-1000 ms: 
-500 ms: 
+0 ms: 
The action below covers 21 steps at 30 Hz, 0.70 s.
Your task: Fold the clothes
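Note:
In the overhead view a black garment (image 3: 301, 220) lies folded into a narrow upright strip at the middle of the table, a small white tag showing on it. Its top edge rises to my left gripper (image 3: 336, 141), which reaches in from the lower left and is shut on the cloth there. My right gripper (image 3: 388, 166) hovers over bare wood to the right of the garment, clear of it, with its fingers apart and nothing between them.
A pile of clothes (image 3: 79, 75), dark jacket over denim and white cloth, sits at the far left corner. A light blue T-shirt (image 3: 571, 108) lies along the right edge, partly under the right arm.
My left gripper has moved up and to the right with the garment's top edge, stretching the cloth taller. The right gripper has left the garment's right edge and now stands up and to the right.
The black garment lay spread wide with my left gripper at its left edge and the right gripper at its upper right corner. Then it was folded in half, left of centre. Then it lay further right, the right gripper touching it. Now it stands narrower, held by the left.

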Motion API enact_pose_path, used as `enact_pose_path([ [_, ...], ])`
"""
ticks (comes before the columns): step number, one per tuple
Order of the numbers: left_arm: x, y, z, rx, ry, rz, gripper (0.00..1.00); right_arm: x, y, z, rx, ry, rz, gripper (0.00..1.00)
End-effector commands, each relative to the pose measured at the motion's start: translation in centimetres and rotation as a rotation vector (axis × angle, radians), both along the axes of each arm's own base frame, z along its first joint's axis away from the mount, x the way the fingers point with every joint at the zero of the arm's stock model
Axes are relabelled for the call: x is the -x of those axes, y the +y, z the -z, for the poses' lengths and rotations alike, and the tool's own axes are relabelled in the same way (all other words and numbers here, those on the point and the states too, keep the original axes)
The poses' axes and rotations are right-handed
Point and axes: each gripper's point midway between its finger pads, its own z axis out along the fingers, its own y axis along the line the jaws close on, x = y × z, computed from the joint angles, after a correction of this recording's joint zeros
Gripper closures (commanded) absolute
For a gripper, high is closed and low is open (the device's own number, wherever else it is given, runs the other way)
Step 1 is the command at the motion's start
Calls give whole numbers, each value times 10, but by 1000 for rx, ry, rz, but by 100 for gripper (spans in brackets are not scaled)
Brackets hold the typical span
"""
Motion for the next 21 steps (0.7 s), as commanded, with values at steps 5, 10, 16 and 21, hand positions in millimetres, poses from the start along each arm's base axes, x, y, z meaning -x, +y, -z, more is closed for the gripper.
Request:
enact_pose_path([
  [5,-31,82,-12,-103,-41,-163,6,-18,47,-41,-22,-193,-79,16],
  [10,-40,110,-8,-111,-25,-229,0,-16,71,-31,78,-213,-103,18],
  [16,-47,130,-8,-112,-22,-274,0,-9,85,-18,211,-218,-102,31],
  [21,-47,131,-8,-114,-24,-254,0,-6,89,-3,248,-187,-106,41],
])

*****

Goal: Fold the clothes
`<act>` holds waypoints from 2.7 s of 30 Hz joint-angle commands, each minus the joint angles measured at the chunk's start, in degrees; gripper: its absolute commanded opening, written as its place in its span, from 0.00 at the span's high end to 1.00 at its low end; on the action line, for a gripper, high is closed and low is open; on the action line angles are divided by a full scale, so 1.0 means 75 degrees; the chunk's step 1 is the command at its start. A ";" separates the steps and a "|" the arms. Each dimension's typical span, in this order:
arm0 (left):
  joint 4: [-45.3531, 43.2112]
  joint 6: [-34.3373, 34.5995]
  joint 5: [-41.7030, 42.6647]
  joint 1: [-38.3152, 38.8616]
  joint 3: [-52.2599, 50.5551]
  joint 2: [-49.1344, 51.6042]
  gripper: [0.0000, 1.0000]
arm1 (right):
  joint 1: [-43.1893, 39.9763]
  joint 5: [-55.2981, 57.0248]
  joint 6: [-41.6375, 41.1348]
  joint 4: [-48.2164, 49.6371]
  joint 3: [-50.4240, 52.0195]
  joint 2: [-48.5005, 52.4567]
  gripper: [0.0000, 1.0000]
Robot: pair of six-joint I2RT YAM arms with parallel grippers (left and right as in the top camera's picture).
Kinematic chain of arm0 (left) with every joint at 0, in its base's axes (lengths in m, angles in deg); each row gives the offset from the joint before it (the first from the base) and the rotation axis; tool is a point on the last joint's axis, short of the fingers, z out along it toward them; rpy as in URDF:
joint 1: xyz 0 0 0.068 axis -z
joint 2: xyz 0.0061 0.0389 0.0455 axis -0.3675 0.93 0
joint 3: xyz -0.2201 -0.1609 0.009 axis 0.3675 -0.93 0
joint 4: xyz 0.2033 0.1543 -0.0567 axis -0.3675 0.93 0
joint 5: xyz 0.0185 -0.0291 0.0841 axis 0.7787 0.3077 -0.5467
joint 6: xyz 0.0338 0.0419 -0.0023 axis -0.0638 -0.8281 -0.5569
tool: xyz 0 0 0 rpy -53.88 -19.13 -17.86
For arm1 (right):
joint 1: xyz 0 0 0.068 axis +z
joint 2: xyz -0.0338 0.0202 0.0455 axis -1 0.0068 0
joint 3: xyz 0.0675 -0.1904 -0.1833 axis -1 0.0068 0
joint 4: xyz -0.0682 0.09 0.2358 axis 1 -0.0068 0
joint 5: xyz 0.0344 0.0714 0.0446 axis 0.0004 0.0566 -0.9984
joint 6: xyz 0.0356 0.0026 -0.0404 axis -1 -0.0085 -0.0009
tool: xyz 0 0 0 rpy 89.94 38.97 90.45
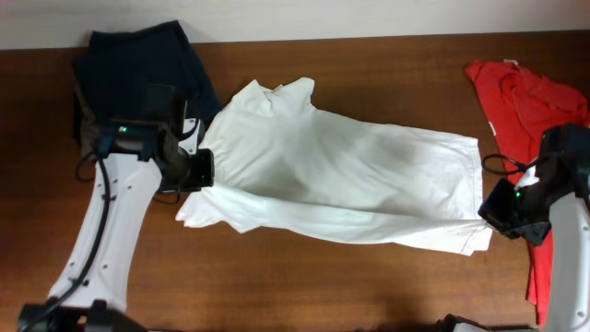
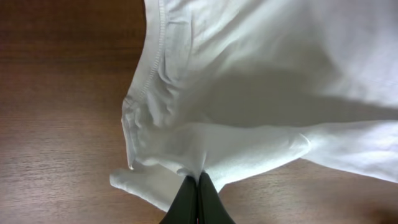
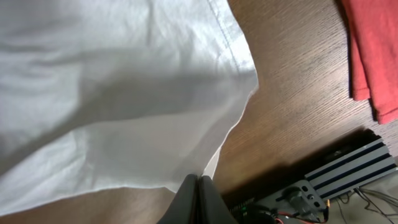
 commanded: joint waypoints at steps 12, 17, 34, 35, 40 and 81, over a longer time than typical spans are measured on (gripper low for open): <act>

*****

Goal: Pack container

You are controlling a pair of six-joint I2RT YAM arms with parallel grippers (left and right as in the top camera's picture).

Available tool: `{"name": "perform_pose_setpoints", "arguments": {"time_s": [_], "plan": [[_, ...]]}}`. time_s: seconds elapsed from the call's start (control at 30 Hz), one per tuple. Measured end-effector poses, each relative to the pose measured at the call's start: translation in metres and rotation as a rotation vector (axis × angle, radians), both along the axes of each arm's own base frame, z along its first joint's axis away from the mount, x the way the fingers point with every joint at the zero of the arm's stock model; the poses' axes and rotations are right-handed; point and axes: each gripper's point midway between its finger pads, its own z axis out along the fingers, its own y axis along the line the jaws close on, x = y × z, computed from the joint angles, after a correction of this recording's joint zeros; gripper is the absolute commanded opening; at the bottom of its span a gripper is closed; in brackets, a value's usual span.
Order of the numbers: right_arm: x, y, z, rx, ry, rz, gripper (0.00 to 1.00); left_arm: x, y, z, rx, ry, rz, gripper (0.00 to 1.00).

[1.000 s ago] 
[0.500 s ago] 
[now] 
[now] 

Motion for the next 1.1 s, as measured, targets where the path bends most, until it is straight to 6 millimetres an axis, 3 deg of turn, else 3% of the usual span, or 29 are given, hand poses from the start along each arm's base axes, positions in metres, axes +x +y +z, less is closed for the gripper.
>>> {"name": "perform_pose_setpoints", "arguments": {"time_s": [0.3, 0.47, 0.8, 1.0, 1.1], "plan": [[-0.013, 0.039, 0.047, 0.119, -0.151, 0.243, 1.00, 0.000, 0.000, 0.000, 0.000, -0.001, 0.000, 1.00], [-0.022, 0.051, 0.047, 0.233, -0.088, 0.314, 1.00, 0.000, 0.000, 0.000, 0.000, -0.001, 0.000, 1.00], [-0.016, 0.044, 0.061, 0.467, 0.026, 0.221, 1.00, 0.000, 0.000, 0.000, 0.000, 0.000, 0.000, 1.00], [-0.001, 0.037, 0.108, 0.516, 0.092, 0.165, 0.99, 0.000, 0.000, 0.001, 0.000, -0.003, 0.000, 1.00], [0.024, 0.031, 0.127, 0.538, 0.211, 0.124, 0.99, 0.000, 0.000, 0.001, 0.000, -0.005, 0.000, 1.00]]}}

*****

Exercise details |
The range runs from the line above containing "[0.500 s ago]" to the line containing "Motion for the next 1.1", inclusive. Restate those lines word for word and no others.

Answer section |
[0.500 s ago] 
[now] 
[now] 

Motion for the next 1.1 s, as measured, targets where the path bends most, until it is straight to 6 millimetres an axis, 3 deg of turn, else 3% of the usual span, or 29 are given, hand poses from the start along each arm's base axes, positions in metres, axes +x +y +z, less is closed for the gripper.

No more output remains.